◆ TASK GOAL:
What is the number of lines in the entries below that include the word "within"? Provide the number only.

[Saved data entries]

━━━━━━━━━━

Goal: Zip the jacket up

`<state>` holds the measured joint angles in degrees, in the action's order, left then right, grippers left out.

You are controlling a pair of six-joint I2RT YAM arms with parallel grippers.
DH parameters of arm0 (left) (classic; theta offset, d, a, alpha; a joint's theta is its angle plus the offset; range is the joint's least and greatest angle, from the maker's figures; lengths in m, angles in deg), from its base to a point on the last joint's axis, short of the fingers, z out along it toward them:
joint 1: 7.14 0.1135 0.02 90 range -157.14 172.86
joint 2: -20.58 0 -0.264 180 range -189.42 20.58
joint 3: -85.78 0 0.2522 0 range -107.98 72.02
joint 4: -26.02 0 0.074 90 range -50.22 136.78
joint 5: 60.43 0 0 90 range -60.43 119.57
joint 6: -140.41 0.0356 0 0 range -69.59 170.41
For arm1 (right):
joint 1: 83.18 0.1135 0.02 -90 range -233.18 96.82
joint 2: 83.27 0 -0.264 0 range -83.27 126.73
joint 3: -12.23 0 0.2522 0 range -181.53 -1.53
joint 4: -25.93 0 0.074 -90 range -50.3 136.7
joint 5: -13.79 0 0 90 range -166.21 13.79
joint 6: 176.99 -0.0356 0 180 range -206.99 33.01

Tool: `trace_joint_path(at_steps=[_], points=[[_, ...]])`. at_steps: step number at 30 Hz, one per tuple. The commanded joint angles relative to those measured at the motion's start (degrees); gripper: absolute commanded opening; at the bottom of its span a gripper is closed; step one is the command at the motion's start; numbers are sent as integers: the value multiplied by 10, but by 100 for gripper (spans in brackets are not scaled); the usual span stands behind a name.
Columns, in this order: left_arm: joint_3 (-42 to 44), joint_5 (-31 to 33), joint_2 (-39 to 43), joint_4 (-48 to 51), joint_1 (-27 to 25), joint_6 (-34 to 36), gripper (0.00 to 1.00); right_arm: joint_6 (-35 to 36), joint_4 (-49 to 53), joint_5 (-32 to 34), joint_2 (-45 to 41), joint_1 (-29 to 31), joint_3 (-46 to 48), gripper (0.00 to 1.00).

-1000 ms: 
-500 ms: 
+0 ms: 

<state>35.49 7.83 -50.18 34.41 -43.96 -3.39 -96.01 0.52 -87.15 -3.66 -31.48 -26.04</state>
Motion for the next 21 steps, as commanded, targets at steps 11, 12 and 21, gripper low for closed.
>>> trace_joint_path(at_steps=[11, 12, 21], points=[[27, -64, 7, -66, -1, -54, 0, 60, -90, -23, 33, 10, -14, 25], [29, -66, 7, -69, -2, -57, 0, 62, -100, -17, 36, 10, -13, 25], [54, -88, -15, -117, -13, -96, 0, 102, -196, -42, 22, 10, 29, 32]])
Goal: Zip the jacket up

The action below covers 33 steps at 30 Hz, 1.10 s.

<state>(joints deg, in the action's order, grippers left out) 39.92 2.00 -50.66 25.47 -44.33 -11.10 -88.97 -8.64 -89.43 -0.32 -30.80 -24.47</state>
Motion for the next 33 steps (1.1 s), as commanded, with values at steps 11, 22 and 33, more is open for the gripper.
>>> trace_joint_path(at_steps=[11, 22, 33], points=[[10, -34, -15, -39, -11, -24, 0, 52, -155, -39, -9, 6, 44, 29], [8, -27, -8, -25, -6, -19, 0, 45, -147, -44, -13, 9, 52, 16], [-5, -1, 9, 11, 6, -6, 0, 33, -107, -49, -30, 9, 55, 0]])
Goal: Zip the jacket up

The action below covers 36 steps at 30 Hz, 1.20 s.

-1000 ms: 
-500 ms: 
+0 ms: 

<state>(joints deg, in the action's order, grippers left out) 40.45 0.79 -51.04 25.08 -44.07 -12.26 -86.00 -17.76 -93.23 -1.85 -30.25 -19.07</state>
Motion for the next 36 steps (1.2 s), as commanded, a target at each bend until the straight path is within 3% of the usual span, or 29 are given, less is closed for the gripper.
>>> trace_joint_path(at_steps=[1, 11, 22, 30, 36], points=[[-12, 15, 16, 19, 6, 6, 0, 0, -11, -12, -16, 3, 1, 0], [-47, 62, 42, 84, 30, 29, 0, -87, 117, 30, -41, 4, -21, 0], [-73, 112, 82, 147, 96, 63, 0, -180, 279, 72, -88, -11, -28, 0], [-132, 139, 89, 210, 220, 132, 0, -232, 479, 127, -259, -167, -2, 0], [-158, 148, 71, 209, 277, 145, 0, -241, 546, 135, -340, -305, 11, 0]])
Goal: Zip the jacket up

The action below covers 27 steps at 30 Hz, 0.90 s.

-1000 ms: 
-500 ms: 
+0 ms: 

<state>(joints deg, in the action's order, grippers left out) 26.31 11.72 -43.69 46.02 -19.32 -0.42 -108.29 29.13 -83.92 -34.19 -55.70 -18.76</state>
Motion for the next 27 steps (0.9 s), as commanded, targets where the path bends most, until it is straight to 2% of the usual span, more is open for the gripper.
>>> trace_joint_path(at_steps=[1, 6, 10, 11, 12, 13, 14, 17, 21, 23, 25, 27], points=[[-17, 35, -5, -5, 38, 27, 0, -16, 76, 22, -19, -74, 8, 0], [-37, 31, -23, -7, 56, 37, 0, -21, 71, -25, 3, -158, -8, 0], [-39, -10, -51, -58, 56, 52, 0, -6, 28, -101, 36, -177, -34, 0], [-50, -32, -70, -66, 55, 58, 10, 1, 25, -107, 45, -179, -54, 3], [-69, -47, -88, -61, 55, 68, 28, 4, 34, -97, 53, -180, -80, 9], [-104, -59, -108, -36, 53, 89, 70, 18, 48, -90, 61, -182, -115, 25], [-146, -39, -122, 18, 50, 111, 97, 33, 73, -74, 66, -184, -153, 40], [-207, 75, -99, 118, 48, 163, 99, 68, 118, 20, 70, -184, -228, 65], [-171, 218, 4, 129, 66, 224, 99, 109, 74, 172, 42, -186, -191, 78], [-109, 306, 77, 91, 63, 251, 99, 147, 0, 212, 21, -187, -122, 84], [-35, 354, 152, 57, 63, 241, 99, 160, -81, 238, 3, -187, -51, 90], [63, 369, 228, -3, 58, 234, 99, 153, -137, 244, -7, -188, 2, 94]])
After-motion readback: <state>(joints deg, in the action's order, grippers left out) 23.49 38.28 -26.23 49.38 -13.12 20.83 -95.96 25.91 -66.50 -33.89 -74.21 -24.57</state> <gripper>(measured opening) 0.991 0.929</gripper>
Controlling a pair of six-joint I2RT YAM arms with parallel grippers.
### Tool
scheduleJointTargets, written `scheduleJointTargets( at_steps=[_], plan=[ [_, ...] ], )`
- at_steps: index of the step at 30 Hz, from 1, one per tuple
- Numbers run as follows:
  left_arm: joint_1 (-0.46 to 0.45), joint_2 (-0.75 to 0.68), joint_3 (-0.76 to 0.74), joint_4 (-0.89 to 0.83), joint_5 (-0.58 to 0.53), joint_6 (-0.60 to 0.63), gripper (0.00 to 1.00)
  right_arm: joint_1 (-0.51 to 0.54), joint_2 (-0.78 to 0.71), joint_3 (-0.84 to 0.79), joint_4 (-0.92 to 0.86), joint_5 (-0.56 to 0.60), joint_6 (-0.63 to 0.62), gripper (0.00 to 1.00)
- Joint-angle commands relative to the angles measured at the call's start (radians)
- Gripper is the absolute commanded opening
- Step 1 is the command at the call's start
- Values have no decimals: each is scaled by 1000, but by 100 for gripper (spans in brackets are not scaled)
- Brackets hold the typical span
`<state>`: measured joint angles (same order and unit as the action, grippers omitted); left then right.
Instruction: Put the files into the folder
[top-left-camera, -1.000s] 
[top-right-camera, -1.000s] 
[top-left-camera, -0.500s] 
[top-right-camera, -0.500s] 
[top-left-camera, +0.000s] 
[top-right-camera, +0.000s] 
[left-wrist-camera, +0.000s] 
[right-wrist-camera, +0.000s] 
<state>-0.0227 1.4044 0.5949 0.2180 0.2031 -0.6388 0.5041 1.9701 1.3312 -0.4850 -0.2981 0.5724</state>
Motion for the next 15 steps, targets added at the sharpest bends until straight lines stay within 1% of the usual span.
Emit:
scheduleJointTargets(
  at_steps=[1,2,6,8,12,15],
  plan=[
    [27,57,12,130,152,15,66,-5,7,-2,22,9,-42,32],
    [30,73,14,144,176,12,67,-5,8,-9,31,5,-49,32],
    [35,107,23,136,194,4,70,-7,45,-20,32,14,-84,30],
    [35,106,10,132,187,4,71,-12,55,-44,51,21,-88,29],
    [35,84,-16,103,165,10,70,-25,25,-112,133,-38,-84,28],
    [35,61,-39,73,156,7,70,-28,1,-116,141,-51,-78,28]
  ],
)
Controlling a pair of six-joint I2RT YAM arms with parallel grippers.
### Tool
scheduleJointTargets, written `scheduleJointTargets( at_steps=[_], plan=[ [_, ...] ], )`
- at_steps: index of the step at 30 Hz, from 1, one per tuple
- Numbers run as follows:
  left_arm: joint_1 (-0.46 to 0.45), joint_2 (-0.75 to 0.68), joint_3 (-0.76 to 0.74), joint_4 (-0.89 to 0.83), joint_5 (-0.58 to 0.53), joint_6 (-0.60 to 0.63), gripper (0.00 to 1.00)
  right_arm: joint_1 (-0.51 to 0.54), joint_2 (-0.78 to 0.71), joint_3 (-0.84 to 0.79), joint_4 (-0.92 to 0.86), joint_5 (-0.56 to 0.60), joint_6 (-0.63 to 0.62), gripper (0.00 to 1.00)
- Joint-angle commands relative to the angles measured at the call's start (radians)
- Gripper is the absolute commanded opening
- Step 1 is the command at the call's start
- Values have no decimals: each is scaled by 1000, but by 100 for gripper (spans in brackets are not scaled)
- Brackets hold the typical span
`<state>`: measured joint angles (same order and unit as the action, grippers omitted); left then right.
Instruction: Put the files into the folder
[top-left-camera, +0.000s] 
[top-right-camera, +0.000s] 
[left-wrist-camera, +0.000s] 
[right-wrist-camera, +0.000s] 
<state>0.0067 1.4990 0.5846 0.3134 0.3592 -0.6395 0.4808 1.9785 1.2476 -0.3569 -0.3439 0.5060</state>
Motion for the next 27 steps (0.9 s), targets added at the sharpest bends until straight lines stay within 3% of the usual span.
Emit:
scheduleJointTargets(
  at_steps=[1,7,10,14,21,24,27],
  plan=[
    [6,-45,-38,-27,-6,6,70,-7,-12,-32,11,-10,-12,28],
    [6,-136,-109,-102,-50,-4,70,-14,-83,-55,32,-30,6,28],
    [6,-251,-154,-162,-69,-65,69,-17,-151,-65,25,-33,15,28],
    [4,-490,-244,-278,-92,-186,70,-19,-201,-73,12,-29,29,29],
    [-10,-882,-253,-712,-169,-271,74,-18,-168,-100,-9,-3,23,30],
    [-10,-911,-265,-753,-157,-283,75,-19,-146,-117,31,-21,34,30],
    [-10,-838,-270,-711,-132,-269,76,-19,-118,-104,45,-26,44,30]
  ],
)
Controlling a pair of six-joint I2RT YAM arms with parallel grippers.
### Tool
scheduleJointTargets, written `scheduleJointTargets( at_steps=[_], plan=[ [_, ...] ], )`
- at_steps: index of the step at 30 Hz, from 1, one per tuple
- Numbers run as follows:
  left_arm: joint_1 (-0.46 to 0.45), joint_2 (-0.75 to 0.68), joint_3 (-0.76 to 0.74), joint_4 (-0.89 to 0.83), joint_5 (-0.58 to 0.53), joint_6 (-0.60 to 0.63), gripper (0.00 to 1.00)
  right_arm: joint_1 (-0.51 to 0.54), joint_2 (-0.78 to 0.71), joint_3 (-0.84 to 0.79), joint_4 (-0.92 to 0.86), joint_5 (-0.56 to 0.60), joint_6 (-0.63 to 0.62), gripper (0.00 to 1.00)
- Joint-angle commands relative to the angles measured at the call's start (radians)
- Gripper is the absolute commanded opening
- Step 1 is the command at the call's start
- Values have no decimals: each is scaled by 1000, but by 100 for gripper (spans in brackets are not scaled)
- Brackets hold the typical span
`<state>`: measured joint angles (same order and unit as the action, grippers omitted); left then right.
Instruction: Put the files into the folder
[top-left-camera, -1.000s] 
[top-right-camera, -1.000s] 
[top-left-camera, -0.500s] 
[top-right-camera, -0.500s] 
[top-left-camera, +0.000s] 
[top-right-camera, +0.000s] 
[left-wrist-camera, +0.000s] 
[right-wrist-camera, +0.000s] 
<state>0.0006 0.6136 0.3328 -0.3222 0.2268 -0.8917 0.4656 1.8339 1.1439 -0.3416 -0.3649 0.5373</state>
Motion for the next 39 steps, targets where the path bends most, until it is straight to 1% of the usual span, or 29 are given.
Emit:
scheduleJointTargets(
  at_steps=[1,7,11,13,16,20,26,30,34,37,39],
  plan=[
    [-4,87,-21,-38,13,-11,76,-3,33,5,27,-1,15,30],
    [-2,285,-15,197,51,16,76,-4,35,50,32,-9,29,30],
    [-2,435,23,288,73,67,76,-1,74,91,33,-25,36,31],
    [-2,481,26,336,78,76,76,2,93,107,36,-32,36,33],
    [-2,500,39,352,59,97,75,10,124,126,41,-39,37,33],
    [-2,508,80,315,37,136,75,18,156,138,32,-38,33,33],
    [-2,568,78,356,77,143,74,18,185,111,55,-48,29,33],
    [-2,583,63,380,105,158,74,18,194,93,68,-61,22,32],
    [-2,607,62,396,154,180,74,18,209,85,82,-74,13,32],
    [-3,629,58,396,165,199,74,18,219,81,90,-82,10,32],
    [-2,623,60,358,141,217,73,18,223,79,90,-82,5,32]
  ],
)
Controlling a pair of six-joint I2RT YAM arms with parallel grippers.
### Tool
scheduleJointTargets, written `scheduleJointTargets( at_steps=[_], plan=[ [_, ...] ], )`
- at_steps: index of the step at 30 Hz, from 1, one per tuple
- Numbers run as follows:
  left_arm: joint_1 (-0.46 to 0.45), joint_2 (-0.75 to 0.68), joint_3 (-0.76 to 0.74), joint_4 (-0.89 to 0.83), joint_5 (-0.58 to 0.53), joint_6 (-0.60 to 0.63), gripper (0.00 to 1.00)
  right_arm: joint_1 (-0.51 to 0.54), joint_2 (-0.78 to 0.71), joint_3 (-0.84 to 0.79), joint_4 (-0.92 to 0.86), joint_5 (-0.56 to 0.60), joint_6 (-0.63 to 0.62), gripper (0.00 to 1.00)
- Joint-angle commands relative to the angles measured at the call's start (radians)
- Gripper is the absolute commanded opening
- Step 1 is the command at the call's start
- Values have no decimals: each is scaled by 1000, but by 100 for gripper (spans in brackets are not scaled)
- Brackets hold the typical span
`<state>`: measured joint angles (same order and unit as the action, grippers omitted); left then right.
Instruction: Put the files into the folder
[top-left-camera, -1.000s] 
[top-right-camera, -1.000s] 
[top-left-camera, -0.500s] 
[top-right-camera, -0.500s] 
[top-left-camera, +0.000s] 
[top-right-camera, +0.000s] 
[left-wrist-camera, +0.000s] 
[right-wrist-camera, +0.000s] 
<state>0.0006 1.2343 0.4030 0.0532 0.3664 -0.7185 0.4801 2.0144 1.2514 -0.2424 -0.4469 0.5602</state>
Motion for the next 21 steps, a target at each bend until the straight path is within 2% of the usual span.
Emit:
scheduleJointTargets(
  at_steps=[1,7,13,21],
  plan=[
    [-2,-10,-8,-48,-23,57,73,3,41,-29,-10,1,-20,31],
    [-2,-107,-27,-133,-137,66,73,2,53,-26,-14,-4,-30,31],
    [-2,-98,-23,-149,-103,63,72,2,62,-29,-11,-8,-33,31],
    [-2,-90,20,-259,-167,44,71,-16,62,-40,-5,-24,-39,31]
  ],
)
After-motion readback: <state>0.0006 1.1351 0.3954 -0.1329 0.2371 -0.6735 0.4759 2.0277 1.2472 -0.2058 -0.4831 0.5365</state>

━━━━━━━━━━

◆ RESPONSE:
4